METHODS: We retrospectively reviewed electronic medical record data from men who underwent image-guided fusion prostate biopsy (FB) between 2016 and 2021 at our institution. Patient characteristics, Prostate Imaging Reporting and Data System (PI-RADS) scores, and FB outcomes were analyzed based on MRI protocol. Multivariate mixed-effects logistic regression models were used to examine associations of bpMRI versus mpMRI for detecting overall PCa and CS-PCa in targeted lesions, among all patients and stratified by race/ethnicity.
RESULTS: Overall, 566 men (44.0% Non-Hispanic Black [NHB]; 27.0% Hispanic) with 975 PI-RADS 3-5 lesions on MRI underwent FB. Of these, 312 (55%) men with 497 lesions underwent mpMRI and 254 (45%) men with 478 lesions underwent bpMRI. On multivariate analyses among all men, the odds of detecting overall PCa (OR = 1.18, 95% CI: 1.05-3.11, p = 0.031) and CS-PCa (OR = 2.15, 95% CI: 1.16-4.00, p = 0.014) on FB were higher for lesions identified on bpMRI than mpMRI. When stratified by race/ethnicity, the odds of detecting overall PCa (OR = 1.86; p = 0.15) and CS-PCa (OR = 2.20; p = 0.06) were not statistically different between lesions detected on bpMRI or mpMRI.
CONCLUSIONS: BpMRI has similar diagnostic performance to mpMRI in detecting overall and CS-PCa within a racially/ethnically diverse population.
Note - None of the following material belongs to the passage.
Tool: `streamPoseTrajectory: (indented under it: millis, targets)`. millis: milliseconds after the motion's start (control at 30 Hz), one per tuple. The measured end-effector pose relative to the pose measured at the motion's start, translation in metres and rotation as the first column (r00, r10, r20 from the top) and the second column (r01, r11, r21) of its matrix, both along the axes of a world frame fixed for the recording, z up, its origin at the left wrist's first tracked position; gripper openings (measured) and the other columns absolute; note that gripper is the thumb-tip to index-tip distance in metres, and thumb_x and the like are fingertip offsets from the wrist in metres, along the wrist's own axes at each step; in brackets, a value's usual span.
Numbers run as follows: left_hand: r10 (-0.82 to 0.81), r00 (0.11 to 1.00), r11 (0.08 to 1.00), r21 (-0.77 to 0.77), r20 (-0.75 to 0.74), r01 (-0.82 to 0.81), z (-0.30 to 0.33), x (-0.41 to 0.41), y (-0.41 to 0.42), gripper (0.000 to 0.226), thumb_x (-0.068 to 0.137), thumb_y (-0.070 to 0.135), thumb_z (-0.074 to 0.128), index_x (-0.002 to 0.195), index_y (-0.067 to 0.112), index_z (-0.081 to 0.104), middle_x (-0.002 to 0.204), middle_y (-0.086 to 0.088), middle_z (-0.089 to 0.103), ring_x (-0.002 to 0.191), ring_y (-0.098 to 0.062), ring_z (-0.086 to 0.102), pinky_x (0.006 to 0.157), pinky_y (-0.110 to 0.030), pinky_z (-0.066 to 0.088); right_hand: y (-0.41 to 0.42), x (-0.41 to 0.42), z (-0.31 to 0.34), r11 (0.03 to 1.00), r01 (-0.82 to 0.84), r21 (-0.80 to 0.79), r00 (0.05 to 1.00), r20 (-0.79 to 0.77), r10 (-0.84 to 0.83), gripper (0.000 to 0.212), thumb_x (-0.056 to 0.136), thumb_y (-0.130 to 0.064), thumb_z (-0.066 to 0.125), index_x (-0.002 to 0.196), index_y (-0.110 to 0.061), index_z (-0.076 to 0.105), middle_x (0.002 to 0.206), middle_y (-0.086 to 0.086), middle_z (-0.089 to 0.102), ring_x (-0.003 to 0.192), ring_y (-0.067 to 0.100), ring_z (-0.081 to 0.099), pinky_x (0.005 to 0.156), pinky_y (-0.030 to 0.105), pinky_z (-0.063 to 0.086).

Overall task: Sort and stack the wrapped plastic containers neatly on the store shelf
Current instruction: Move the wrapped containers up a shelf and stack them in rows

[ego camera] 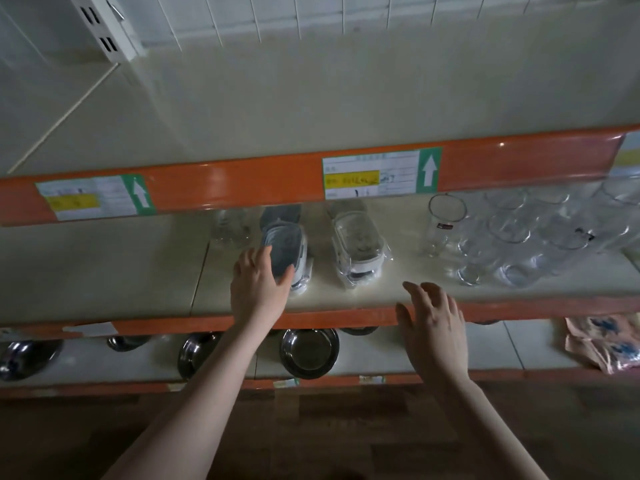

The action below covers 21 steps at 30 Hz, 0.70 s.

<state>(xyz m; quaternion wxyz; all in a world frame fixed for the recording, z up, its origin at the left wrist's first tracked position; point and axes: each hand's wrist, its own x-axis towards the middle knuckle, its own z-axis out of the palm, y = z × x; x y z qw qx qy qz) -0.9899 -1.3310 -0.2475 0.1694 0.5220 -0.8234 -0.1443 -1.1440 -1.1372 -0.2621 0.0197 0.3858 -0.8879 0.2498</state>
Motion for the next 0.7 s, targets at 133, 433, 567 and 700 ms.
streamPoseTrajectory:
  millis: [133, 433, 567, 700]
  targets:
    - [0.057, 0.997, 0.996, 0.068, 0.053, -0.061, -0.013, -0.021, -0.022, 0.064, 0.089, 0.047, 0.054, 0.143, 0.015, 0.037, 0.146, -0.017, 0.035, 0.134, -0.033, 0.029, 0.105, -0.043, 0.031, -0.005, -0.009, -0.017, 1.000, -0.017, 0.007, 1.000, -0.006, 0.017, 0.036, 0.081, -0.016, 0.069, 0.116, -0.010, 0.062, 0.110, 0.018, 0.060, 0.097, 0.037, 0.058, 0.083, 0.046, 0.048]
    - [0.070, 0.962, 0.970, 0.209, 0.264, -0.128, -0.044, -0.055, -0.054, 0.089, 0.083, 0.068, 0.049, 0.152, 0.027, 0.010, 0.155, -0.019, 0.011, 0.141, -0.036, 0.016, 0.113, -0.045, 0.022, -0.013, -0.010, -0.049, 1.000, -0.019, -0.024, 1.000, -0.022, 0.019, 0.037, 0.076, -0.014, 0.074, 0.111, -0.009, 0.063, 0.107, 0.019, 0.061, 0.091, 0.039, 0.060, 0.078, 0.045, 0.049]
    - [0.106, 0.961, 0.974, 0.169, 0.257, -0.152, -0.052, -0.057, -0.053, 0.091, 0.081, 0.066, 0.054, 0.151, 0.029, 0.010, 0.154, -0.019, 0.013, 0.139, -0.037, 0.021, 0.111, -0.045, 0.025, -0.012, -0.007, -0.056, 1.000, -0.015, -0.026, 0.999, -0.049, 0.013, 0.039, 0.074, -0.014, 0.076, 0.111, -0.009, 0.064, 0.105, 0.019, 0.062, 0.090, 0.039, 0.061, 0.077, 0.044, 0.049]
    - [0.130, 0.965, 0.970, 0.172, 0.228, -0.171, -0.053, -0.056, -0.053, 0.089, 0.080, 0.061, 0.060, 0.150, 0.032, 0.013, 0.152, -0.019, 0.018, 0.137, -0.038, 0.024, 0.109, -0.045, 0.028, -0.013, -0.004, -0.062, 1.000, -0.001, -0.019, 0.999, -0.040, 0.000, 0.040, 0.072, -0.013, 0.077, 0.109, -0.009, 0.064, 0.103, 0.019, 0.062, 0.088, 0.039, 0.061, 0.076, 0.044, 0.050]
BpMRI can be utilized for evaluating suspected CS-PCa among NHB and Hispanic men.
方法:我们回顾性审查了2016年至2021年在我们机构接受图像引导前列腺融合活检(FB)的男性的电子病历数据。患者特征,前列腺影像报告和数据系统(PI-RADS)评分,和FB结果根据MRI方案进行分析。使用多变量混合效应逻辑回归模型来检查bpMRI与mpMRI的相关性,以检测靶向病变中的总体PCa和CS-PCa。在所有患者中,按种族/民族分层。
结果:总体而言,566名男性(44.0%非西班牙裔黑人[NHB];27.0%西班牙裔)在MRI上有975个PI-RADS3-5个病变接受了FB。其中,312(55%)例497个病变的男性接受了mpMRI,254(45%)例478个病变的男性接受了bpMRI。在所有男性的多变量分析中,bpMRI确定的病灶在FB上检测到整体PCa(OR=1.18,95%CI:1.05-3.11,p=0.031)和CS-PCa(OR=2.15,95%CI:1.16-4.00,p=0.014)的几率高于mpMRI.当按种族/民族分层时,在bpMRI或mpMRI检测到的病变之间,检测到整体PCa(OR=1.86;p=0.15)和CS-PCa(OR=2.20;p=0.06)的几率无统计学差异.
结论:BpMRI在检测种族/种族不同人群中的总体和CS-PCa方面与mpMRI具有相似的诊断性能。BpMRI可用于评估NHB和西班牙裔男性中可疑的CS-PCa。